PB1777: DEVELOPMENT OF NEXT GENERATION SEQUENCING PANELS FOR SCREENING FUSION GENES IN LEUKEMIA

Abstract

Background: Diagnosis of hematologic malignancies is based on multidisciplinary approaches including cytological, cytogenetic, and molecular genetic analyzes. Advances in cancer genomics have enabled the identification of recurrent mutations with the apparent prognostic value for various cancers. To date, hundreds of fusion genes resulting from chromosomal rearrangements have been identified in acute leukemia. Testing such mutations in leukemias is essential for personalized treatments. Many methods used in conventional clinical diagnosis could not fully detect fusion genes. Aims: To overcome the limitations of existing techniques, targeted next generation sequencing approach was tested in this study.
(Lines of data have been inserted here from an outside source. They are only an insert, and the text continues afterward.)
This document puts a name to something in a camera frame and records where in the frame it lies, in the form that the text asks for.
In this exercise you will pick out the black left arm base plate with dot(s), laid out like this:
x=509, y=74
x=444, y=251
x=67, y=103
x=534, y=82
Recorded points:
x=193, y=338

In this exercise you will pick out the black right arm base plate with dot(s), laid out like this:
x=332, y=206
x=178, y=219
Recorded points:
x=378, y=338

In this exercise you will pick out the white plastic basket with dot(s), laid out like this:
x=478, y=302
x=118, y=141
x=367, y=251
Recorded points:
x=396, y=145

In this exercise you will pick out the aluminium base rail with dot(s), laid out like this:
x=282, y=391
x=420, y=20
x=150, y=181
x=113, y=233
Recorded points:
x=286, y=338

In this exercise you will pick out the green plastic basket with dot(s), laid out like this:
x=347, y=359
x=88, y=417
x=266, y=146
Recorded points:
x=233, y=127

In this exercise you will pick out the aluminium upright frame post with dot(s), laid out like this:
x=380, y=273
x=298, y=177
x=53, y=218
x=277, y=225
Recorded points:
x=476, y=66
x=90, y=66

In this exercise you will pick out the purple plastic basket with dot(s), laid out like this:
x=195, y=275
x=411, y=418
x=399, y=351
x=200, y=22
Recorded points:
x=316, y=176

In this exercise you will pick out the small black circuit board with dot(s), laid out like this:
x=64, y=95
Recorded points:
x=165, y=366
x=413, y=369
Methods: The libraries of the regions containing the junctions of the fusion genes, formed by multiplex PCR-based panels, was deep-sequenced using Illumina platform, thereafter the results were analyzed by bioinformatics approaches. Results: Using AmpliSeq (Illumina) fusion panel adapted for 20 KMT2A fusion transcripts and DNA fragments mimicking these fusion transcripts, 19 amplicons could be obtained with mPZR. With NGS procedures and bioinformatics analyses, significant results were obtained for 17 amplicons, while few junction reads that precisely describe the fusion event were obtained for the remaining 3. In titration studies, it was shown that the fusion panel can detect the template DNA fragments in trace amounts up to 1 pg. Image:Summary/Conclusion: These results show that the fusion panel can be used in clinical diagnosis for the fusion transcripts in its scope, after testing on clinical specimens.